Please don't mistake me in that I don't dislike the other languages, I just prefer Ruby.
Thanks for sharing your list of books! I recently finished reading CSS: The Definitive Guide and was in awe at how extensive Eric Meyer was in explaining each and every little detail.
Brendan Cullen November 15th, 2007
A few of us were talking about this at a past meetup, I was the only one in the conversation that was reading multiple books. Glad to see I'm not the only one.
No fiction huh? At the very least I always have 1 fiction and 1 nonfiction book going at the same time.

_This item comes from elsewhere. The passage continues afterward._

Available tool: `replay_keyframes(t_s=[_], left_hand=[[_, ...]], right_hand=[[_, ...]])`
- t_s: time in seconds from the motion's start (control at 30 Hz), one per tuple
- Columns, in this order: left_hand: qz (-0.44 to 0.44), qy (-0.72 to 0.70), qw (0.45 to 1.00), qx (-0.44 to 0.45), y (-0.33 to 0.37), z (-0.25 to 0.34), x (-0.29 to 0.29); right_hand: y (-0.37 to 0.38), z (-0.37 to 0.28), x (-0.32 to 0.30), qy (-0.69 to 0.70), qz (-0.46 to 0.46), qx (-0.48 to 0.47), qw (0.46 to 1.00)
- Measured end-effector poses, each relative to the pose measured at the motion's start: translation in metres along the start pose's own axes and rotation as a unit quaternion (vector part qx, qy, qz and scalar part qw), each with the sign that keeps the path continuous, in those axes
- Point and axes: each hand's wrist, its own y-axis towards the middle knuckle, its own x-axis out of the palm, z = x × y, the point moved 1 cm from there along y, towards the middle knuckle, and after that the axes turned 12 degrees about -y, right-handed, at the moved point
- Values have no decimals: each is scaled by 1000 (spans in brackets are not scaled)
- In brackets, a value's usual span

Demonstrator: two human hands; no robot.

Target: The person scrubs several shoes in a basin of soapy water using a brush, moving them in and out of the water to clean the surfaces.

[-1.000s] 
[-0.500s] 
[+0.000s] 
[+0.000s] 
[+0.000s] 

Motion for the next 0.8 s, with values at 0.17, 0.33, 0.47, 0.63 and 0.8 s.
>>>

Nate Klaiber November 15th, 2007
@Brendan Cullen
I haven't read fiction in quite some time. I am not sure why, either. I just really like reading the tech books. I have no problem getting my feet wet in more than one book at a time and still keeping track of what each book is about.
That is, unless, you see me writing a review about HTML and nonsensecially (is that a word?) interjecting some Ruby and JavaScript.
Jonathan Christopher November 17th, 2007
Some good titles in that stack, a few I'm going to take a more detailed look at. I'm glad to see you've picked up Mobile Web Design! You mentioned you were on the fence about it being electronic only, I picked up the print version too. Great book.
Jon Rognerud April 14th, 2008
The creator of the WWW (en.wikipedia.org/wiki/Tim_Berners-Lee) belives that .MOBI extensions are not needed for the Internet, and that all apps should run on any device, no need to make such a distinction. Any development platform is used based on a persons' preference, and I'm learning the Ruby stack, very cool stuff, thanks for sharing.